Australia it is not illegal to give away copyrighted material, only if you sell it.
d f
you are 100% incorrect.
please brush up: http://www.copyright.org.au/PDF/InfoSheets/G010.p
Now, they can't prove yet (i think) how many times a work is transferred
well, one of the great things about law is that they still leave a lot of room for people to break the law in privacy. it's called intent to distribute, and when it doesn't exist, penalties are much lower than when it does. in the case of copyright, without intent to distribute, you'll do pretty OK under the umbrella of fair use. the problem here is that you're making the work available for distribution, instantly making a case for intent to distribute. even if nobody downloads it from you, you've still stepped outside of fair use.
the copyright owner doesn't need to prove you've distributed because you made it available for distribution. the minute a bootleg vendor extends the legs on his card table to set up shop on the street, he's breaking the law.
as for the power of copying/lending in terms of promotion, that's an entirely other conversation. are we discussing what the law is, or what the law should be?
usually the authorities are involved.
not in civil cases. in both australia and the US, copyright is civil law.
If the authorities fail to do anything about it then the country can be sanctioned
let's say i hadn't mentioned the above. do you know how serious a move sanctions are? even with piracy, the studios still make money on units sold since no physical property is being stolen with filesharing. a sanction disconnects that country from the distribution network, ending all potential sales.
prepare for karma burn...
australia still has copyright law, and ISPs still tend to protect themselves by stating in their TOS that users who use the service to break a law are subject to termination of service. the majority of "hollywood" (read: major studio productions) are protected by international copyright, thus making it entirely legal and right for the american studio to inform the australian ISP of a user on their system violating copyright.
it's just as if you contacted an australian ISP and informed them of a user sending out SPAM. would you not expect the ISP to repremant the user, if not disconnect them entirely?

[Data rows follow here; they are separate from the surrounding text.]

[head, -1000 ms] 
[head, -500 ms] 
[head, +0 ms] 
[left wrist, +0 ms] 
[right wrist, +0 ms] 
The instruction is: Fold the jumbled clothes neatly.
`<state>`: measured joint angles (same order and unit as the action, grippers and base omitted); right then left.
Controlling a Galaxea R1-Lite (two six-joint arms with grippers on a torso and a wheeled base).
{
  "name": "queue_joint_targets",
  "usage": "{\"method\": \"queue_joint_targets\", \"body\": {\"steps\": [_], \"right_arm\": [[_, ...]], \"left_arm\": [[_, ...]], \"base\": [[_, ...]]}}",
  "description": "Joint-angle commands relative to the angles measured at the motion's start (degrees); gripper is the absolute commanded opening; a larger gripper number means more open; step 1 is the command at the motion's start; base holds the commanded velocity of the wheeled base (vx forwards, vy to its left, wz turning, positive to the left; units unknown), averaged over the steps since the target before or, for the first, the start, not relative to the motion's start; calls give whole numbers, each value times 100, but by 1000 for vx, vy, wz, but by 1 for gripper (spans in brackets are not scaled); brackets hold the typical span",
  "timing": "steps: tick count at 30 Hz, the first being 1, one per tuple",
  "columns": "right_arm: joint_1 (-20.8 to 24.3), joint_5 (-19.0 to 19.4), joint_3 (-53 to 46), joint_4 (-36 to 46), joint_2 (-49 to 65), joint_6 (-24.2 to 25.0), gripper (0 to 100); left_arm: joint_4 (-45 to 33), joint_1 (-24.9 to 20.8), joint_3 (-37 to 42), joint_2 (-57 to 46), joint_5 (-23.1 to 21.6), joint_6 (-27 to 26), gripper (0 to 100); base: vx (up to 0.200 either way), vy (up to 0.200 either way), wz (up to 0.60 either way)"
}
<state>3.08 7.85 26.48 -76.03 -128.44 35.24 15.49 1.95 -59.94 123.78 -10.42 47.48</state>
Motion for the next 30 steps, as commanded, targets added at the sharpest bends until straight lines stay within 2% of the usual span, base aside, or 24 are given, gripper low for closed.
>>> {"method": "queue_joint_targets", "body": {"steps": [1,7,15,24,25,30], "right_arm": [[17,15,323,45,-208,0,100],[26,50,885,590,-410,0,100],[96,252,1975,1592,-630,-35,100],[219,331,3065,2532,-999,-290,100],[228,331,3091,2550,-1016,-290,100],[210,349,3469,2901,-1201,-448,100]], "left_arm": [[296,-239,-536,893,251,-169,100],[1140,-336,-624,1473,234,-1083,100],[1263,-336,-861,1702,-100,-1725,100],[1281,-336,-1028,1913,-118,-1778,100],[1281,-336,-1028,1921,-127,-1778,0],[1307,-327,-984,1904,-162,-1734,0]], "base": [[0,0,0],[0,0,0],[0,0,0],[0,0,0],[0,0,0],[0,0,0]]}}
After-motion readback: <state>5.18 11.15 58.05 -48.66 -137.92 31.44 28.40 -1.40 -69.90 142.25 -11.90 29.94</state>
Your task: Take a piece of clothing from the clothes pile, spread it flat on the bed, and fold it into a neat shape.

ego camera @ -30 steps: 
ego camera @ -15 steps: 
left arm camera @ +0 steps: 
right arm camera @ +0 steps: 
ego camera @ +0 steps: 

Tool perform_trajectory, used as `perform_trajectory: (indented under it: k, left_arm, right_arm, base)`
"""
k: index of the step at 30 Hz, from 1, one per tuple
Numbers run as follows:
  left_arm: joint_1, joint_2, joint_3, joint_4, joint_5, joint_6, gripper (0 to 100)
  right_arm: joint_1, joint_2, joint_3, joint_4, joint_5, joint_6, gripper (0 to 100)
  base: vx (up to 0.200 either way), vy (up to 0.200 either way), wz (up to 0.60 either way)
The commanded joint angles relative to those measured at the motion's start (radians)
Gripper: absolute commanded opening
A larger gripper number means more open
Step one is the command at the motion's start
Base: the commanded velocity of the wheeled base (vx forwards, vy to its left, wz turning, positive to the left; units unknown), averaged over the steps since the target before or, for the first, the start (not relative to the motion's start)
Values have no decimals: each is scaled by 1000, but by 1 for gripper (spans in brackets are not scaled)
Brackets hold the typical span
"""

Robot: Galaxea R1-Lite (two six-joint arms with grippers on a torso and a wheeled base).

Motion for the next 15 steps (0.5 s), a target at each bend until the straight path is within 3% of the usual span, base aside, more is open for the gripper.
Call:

of COURSE the studios have legal clout. it's basic, every day copyright. you run a distribution system for movies protected by international copyright, you are breaking the law. this is not personal use. this is not fair use. this is an illegal distribution meant to subvert payment. framing it as anything else destroys every good-natured and honest approach to legal reasons for allowing filesharing. when you lie, you make a better case for filesharing to be illegal.
Powell said he intended to use the TiVo machine to record TV shows to play on other television sets in his home, and even suggested that he might share recordings with his sister if she were to miss a favorite show.
Now, you're the chairman of the FCC. You're deeply involved in the legality of the media business, which is currently chiefly concerned with the DMCA. You want to share recordings of television shows.
Do you seriously think he doesn't know the DMCA might be a problem there?